La despiertan unos golpes violentos en la puerta. ¿Qué ocurre? Apenas está clareando. Rápidamente se pone una bata y abre la puerta. Delante hay dos militares, un poco cortados, que le ordenan vestirse y seguirles.
—¿Y por qué? —se rebela, impostando un aire ofendido.
—Espionaje.
Eso es justo lo que ella se temía. Se ve que los servicios secretos paquistaníes no son tan malos, han tardado solo veinticuatro horas en fijarse en ella…
*
El comandante que la recibe, impecable en su uniforme caqui, debe de tener unos cuarenta años. Le pide la documentación con aire severo. Anne le tiende el pasaporte y su tarjeta de prensa, lanzando la primera andanada de una línea de defensa preparada desde hace tiempo.
—Esto es un insulto total, comandante, soy amiga del ministro del Interior; tendría que haber informado a las autoridades aquí de mi llegada. Seguramente se les ha olvidado en la secretaría.
—Lo siento mucho, señora, pero no puede dejarla irse. Hay que esperar la llegada del general, la decisión la tomará él.
—No pasa nada, estoy muy bien aquí.
Sin esperar a que la invite a sentarse, Anne se instala en la silla frente al comandante y le regala una sonrisa cautivadora:
—¿Podrían darme un té y quizás una tostada? Sus hombres llegaron tan temprano que no me ha dado tiempo a desayunar.
Desconcertado por su aplomo —al final va a resultar que es realmente amiga del ministro—, el comandante hace llegar al ordenanza y pronto llega una bandeja de té acompañado de tostadas, mantequilla y confitura.
—Gracias, comandante, es usted muy amable.
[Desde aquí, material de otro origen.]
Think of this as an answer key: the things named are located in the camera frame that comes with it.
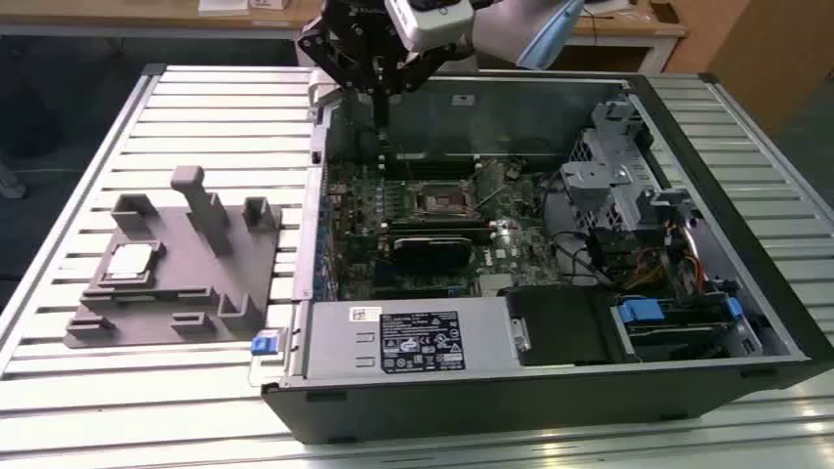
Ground white cardboard box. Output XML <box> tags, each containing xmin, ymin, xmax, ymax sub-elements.
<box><xmin>198</xmin><ymin>0</ymin><xmax>251</xmax><ymax>15</ymax></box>

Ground CPU socket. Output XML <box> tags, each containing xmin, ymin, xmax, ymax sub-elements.
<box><xmin>405</xmin><ymin>180</ymin><xmax>483</xmax><ymax>219</ymax></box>

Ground hard disk in blue carrier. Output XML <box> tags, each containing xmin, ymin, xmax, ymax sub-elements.
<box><xmin>615</xmin><ymin>297</ymin><xmax>732</xmax><ymax>343</ymax></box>

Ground silver disk bay frame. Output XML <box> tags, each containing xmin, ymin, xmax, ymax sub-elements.
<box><xmin>609</xmin><ymin>287</ymin><xmax>768</xmax><ymax>365</ymax></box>

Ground wooden cabinet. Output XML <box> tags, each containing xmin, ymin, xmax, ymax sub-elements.
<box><xmin>664</xmin><ymin>0</ymin><xmax>834</xmax><ymax>143</ymax></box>

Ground black open PC case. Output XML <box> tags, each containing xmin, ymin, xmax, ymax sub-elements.
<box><xmin>259</xmin><ymin>67</ymin><xmax>834</xmax><ymax>446</ymax></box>

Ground thin metal locking lever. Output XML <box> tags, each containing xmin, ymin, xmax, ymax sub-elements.
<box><xmin>401</xmin><ymin>158</ymin><xmax>422</xmax><ymax>196</ymax></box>

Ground small silver heatsink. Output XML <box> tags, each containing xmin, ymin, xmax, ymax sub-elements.
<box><xmin>478</xmin><ymin>273</ymin><xmax>518</xmax><ymax>297</ymax></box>

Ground black plastic drive cover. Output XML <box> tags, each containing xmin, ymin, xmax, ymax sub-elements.
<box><xmin>498</xmin><ymin>285</ymin><xmax>627</xmax><ymax>367</ymax></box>

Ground wooden desk white frame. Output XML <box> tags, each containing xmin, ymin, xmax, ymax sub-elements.
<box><xmin>0</xmin><ymin>0</ymin><xmax>693</xmax><ymax>74</ymax></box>

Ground grey chair base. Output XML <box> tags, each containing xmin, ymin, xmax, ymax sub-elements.
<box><xmin>0</xmin><ymin>160</ymin><xmax>28</xmax><ymax>199</ymax></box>

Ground blue case latch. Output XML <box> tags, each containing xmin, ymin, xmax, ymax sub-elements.
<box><xmin>250</xmin><ymin>329</ymin><xmax>281</xmax><ymax>356</ymax></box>

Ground silver perforated drive cage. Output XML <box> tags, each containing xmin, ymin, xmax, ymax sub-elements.
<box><xmin>558</xmin><ymin>100</ymin><xmax>657</xmax><ymax>231</ymax></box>

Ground orange red wire bundle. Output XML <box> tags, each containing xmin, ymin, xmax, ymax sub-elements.
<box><xmin>622</xmin><ymin>217</ymin><xmax>712</xmax><ymax>297</ymax></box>

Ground silver power supply unit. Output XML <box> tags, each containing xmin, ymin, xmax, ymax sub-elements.
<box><xmin>283</xmin><ymin>297</ymin><xmax>523</xmax><ymax>382</ymax></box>

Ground black graphics card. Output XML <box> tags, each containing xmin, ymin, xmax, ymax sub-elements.
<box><xmin>389</xmin><ymin>234</ymin><xmax>474</xmax><ymax>276</ymax></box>

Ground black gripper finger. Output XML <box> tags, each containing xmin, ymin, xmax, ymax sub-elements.
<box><xmin>297</xmin><ymin>21</ymin><xmax>385</xmax><ymax>129</ymax></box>
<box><xmin>382</xmin><ymin>44</ymin><xmax>462</xmax><ymax>129</ymax></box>

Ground green motherboard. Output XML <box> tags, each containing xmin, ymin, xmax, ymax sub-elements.
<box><xmin>322</xmin><ymin>154</ymin><xmax>569</xmax><ymax>302</ymax></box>

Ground silver square CPU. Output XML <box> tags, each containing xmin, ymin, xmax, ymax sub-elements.
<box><xmin>106</xmin><ymin>242</ymin><xmax>158</xmax><ymax>282</ymax></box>

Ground grey plastic parts rack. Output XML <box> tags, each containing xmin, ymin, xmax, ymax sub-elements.
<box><xmin>62</xmin><ymin>164</ymin><xmax>286</xmax><ymax>349</ymax></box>

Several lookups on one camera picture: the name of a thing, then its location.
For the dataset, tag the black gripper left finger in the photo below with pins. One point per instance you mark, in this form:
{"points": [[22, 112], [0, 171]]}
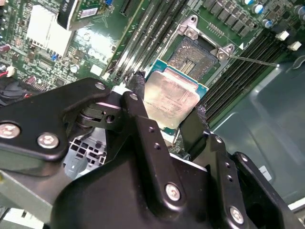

Y como si entablara una conversación de salón, simplemente para pasar el rato, continúa:
—Eso de Gwadar, qué proyecto más impresionante, qué oportunidad para Pakistán, increíble. Y pensar que los chinos amenazan con dejar todo por las cuestiones de seguridad…
—¡Para nada! —se sobresalta el comandante—, lo tenemos todo bajo control. ¡Aquí se juega el futuro del país y no permitiremos que unos rebeldes lo saboteen!
—¿Y por qué no mejor negociar, en lugar de arriesgarse a perder sus valerosos soldados? —insiste, encantada de ver que el militar ha mordido el anzuelo y no se da cuenta de que su prisionera lo está entrevistando ahora.
—Negociar no sirve de nada, es India quien está detrás de los rebeldes. Les financia los campamentos y les pasa armas sofisticadas que no hay manera de comprar aquí. Tenemos todas las pruebas, y además, hace poco hemos capturado a uno de sus espías.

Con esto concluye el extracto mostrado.